Using the data below, copy out all lines with the word "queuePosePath".

- Opening Delimiter -

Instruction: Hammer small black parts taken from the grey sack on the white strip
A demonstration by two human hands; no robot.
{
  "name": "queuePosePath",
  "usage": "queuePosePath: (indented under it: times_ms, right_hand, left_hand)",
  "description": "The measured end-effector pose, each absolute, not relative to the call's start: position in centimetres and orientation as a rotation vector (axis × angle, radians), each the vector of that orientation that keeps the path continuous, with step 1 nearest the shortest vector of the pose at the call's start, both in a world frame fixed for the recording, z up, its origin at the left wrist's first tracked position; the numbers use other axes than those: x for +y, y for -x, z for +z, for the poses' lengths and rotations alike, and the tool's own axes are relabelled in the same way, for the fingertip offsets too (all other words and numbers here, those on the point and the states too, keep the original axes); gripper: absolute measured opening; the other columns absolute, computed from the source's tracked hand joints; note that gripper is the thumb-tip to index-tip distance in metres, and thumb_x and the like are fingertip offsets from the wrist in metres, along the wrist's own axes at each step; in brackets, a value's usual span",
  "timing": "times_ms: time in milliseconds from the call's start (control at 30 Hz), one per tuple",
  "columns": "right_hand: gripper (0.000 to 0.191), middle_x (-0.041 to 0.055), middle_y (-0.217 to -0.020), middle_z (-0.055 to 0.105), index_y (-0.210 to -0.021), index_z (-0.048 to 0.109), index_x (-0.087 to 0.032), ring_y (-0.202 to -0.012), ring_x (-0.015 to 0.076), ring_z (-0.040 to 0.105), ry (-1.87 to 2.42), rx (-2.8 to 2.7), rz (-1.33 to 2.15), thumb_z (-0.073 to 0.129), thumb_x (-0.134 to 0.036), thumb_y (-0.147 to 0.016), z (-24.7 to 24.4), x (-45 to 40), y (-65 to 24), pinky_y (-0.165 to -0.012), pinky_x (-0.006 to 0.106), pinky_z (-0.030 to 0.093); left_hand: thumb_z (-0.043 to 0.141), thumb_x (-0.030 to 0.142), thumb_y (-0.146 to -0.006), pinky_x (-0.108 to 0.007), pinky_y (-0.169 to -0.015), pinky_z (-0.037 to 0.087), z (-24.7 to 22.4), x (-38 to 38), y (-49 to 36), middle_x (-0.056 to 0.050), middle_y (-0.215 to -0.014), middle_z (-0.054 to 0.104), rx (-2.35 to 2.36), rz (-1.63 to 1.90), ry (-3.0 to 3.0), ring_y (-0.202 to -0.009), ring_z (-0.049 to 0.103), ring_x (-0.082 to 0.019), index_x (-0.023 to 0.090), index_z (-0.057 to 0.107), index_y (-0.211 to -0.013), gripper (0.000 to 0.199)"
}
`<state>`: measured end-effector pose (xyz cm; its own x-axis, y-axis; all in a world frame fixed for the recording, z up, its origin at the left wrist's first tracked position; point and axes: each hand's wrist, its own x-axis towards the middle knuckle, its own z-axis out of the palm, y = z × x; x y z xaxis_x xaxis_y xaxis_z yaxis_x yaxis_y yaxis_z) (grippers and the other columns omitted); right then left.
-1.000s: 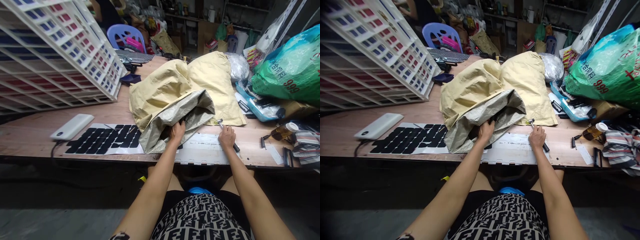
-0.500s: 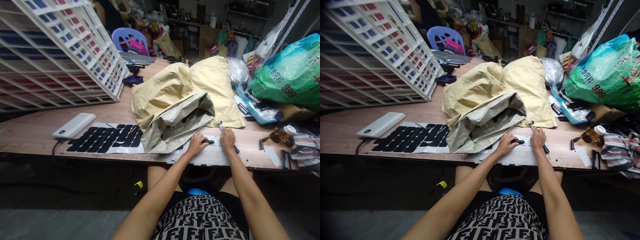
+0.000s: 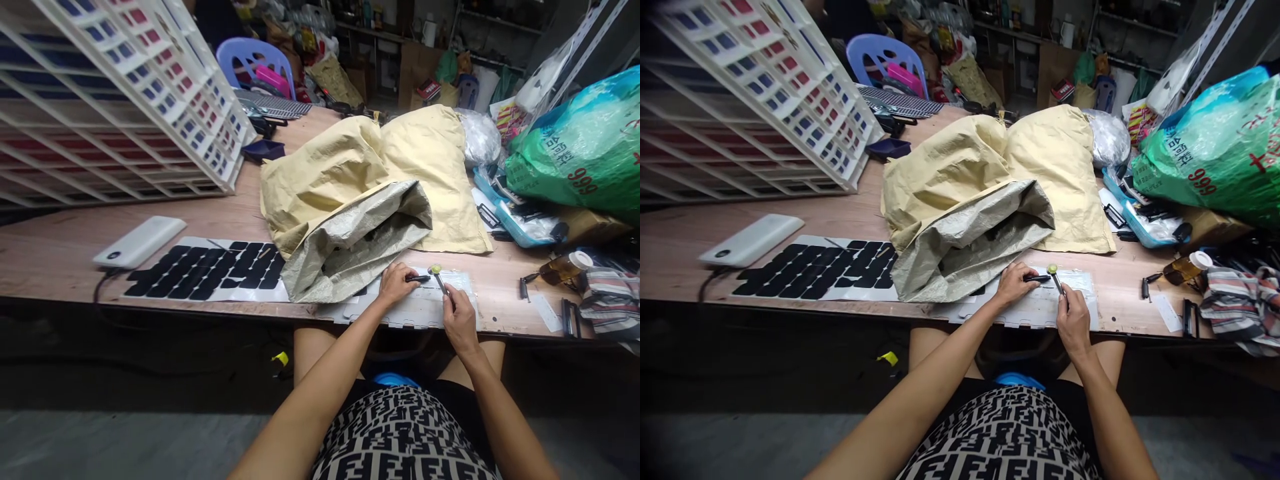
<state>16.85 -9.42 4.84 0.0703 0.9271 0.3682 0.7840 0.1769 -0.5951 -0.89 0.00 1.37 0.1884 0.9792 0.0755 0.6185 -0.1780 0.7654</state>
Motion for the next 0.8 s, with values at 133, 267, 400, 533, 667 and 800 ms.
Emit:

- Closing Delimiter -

▸ **REPLY**
  "name": "queuePosePath",
  "usage": "queuePosePath: (indented under it: times_ms, right_hand, left_hand)",

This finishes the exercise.